CHAPTER TWENTY-THREE
‘The tunnel goes to the bridge, Sir, as we figured, but it turns a few times on its way, not as direct as I’d have thought. Mind you, digging around rock, you’d just go the path of least resistance, I reckon.’
‘What did you find?’
‘No ghosts, not even any spirits,’ Bix shone the torch on a dusty bottle in his hand, enjoying his own joke. ‘It leads to the Bridge Hotel’s cellar, all right, or maybe part of it. I came up to a wide part of the tunnel they look to have commandeered for storage, with a locked door beyond it that I reckon leads to the cellar itself. Take a look at this bottle, Sir.’
He handed it over, shining the torch on the bottle in Alleyn’s hand.
‘There were dozens of crates of them, all with no label.’
Alleyn shook his head, frowning. He was trying to rein in the irritation he felt with Bix for spinning out this story when there was so much else to get on with and then, looking at the wide grin on Bix’s face, he suddenly realized, ‘Oh I see, do you think the Bridge Hotel is brewing its own beer and passing it off as stock?’
‘Not quite, Sir, I don’t think you’d get many of the blokes round this way caught out in a trick like that.
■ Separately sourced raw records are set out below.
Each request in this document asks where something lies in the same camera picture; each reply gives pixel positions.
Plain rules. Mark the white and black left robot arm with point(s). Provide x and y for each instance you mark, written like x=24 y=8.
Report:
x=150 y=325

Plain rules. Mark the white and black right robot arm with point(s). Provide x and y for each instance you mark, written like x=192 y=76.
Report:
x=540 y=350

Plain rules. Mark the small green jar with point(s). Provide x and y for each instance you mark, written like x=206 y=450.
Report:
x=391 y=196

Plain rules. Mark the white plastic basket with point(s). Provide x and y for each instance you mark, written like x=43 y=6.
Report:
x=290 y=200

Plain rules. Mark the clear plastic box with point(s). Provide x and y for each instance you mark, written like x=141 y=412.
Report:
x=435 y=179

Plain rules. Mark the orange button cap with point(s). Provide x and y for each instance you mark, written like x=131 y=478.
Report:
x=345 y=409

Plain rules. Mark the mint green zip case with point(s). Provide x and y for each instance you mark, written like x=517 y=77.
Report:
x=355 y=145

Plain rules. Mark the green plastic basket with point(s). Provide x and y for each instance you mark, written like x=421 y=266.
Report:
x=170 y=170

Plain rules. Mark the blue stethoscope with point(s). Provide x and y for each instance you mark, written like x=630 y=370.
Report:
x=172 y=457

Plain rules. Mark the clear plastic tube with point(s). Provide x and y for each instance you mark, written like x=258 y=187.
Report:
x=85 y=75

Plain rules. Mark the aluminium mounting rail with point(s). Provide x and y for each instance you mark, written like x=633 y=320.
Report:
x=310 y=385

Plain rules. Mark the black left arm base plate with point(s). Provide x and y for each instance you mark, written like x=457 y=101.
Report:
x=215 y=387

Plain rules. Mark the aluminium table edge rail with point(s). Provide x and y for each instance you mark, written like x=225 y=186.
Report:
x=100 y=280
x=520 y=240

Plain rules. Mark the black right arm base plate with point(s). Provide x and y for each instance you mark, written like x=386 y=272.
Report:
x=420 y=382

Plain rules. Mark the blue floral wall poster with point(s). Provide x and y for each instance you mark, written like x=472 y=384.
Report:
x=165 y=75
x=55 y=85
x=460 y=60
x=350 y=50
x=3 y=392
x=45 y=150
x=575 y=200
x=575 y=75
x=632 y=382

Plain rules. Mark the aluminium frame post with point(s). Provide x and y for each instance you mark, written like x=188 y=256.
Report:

We New Zealanders are pretty particular about our beer, but you’ve heard of the six o’clock swill?’
‘Yes Bix, I have indeed been introduced to your country’s alarming custom of closing your public houses at six in the evening.’
‘And you’ll understand that the Bridge sometimes stays open a little later than six o’clock?’
‘A policeman’s lot would be an even unhappier one were he committed to enforcing the closing times of every public house in either your nation or in mine.’
‘You’ll get no disagreement from me on that, but Will Kelly said he was drinking lemonade tonight, you remember?’
‘I do.’ Alleyn was smiling, intrigued, as he carefully removed the stopper from the bottle. It took just a sniff of the cork to appreciate that the bottle contained not lemonade but a clear spirit, and a very strong one at that. ‘And I can guess where you’re headed with this, Bix, but surely a man of the world such as Mr Kelly could tell the difference between a sip of lemonade and a sip of home-brewed spirit, sold after hours?’
‘It’s thirsty work, carting bodies about, what if he’d grabbed his bottle of lemonade, taken a big gulp without pausing to check—why would he, if it was his own bottle—and the stuff was so strong it knocked him out, right out? And what if someone had wanted to knock him out so they could switch the bodies? What if they’d put the alcohol in his bottle for that very reason?
Alleyn smiled, ‘It’s true that an awful lot of our work begins with “what if”, but I usually prefer to go on something a little more substantial. Even if we were to assume that Mr Kelly usually spends his long nights sipping from a bottle of lemonade rather than strong spirit, and that someone therefore chose to tamper with his bottle in order to knock him out long enough to swap old Mr Brown’s body for Matron’s, as yet we have no reason for this body swap. That it happened we are sure, why it happened is the conundrum.’